Dave... uhhhhhhh.....
HOLY MOTHER OF GOD!!!!
I mean I've seen some shady practices through the years, but duuuuuaaammm.
(Posted this in another thread last week.)
Look up this book:
Making it Right: Why Your Car Payments are Lasting Longer Than Your Factory Paint Job.
There is a preview on Google Books, and even though it's a preview, it has some VERY interesting information. Lots of talk about film thickness, paint suppliers etc. Also there are some KILLER reference links at the end. (The above BASF release was one of them.)
Interesting pages like one from DuPont with status from 2000~2003 on the Ford Taurus, Mercury Sable, produced at the Atlanta plant. Out of 981 sampled vehicles, the number that met prime film thickness was 34 or 3.5% and the number that DID NOT meet prime film thickness specifications was 947 or 96.5%. HOLY CRAP!
Same status from other plants as well. At the Dearborn plant, with DuPont paint, from 2000~2001 out of 374 Mustangs, 27% met spec, and 73% failed to meet spec. That was a GOOD one.
Then there was the one for the Ford Escape, Mazda Tribute from 2001~2003 from BASF out of the Kansas City plant, with 508 vehicles where ONLY 1 yes ONE vehicle, a measly .20% met film spec where 99.8% (507 of 508) FAILED!
Talk about work trucks shall we? In Kentucky, where Ford produced the Super Duty, in years 2000, 2002~2004, again with DuPont paint... they sampled 636 trucks and 11 or 1.7% met spec, where 625 or 98.3% failed!
Then in 2003 at the Norfolk plant it wasn't any better, where with DuPont, out of 82 sampled vehicles a grand total of ZERO trucks passed to meet minimum film build specification!

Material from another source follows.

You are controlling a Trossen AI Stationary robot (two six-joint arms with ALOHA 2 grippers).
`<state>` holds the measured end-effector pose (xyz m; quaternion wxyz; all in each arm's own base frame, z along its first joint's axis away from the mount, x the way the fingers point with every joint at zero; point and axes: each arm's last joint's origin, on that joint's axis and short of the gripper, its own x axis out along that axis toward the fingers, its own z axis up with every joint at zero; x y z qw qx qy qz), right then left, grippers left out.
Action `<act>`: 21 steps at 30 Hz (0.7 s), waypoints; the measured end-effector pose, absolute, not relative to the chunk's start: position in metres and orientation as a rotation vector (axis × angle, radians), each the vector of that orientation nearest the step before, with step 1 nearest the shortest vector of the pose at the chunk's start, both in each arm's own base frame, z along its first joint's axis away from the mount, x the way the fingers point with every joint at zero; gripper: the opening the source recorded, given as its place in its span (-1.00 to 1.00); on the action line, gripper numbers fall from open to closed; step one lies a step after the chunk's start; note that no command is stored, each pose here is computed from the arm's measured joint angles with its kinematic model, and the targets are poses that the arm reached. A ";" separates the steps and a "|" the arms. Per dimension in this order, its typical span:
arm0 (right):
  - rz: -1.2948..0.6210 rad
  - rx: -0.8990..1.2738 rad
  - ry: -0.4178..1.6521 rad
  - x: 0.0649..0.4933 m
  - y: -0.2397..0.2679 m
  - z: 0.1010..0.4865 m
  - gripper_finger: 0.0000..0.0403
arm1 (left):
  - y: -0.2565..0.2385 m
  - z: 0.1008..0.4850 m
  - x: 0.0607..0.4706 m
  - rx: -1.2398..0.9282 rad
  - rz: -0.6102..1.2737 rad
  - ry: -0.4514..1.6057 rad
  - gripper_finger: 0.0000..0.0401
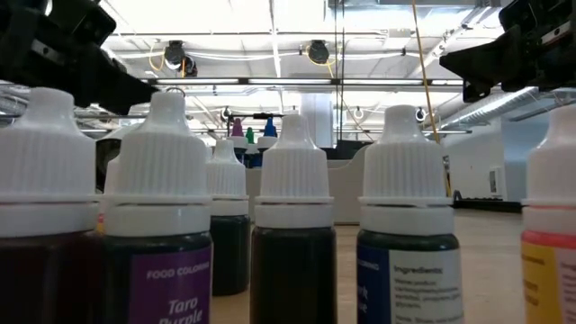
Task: Pick & Place food coloring
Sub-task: Put the small orange food coloring bottle into the gray bin
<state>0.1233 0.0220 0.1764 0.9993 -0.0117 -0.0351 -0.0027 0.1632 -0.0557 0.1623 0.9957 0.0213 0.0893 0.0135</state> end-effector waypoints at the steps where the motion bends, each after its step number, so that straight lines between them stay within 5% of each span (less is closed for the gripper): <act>1: -0.005 -0.024 -0.070 0.123 0.022 0.176 -1.00 | -0.055 0.160 0.162 0.046 0.035 0.182 -0.96; 8: 0.030 -0.002 -0.140 0.126 0.024 0.184 -1.00 | -0.052 0.153 0.159 0.040 0.102 0.220 -0.98; 21: 0.218 -0.144 0.160 0.185 0.086 0.224 -1.00 | -0.050 0.137 0.154 0.012 0.129 0.376 -0.87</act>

Minivans are your favorite you say? What about the 1998~2004 Ford Windstar, Freestar, and Mercury Monterey? Out of 2095 samples (again with DuPont paint) they managed to get 16 or .80% right, and 2079 or 99.2% WRONG!
It's staggering to think of JUST HOW BAD vehicle manufacturers had gotten by moving to robots to do everything and letting it pass, one by one, till it seems as if walking on water would be easier than only ONE PERCENT of their vehicles being painted correctly!
The book seems to have data through at least 2009, and goes on to talk about reports of various paint failures from literally all makes. From "Paint - No Strength" to "Body Rust", and of course paint peeling, bubbling flaking, chipping, cracking, delaminating, poor adhesion, clear flaking, failing, peeling, you name it. All happening from within WEEKS, to within 1 year, to "Paint Peeled".
All the data is of course not available on Google Books (being as you only get a preview) but its enough to make me want the book. Unfortunately, it's $180 USED, and $239 to $380 new!
Cool yes... but me thinks I'll pass.
The thing is... all this stuff above was before they switched to the ultra-thin waterborne bc/cc wet on wet, or even worse... BLENDED bc/cc system. (Basically a glorified single stage paint.) Now we're so far down the road where they save all of 73¢ worth of paint every week by spraying it thinner each and EVERY week till you can see through it and call it "right".
I mean, sure... we can start to overlook that non of the jambs are painted, at least as long as they're e-coated, and TAPED OFF correctly. But THAT... weird overspray of a paint job on a $55,000 supercar killer American hot rod.
Jesus....
Just got Papa Fred's Nissan back from the shop getting $7300 worth of work done on it from the wreck he was in the day he went to the hospital.
Two things stood out to me along the lines of non-painted jambs.
One; the left fender jamb is NOW painted. (
The right one was taped off just inside the bottom of the hood and the entire jamb e-coated in a primer gray color.)
Two: The whole right side rocker pinch weld is ALSO painted. (
The car is silver. It was somehow taped off and satin black from the factory.)
Of course there is a whole list of *other* stuff I found wrong with it, and it's back at the shop now getting them all fixed. Everything from repainting the new front bumper, front fender, and left rear quarter panel, to removing rough edges and overspray, replacing a wheel cover they overlooked.... all the way to PUTTING IN A FENDER CRUSH PIECE at the hinge post that runs the entire height of the fender that they magically managed to leave out!!!!
But the ONE thing that it doesn't suffer from is "too little paint".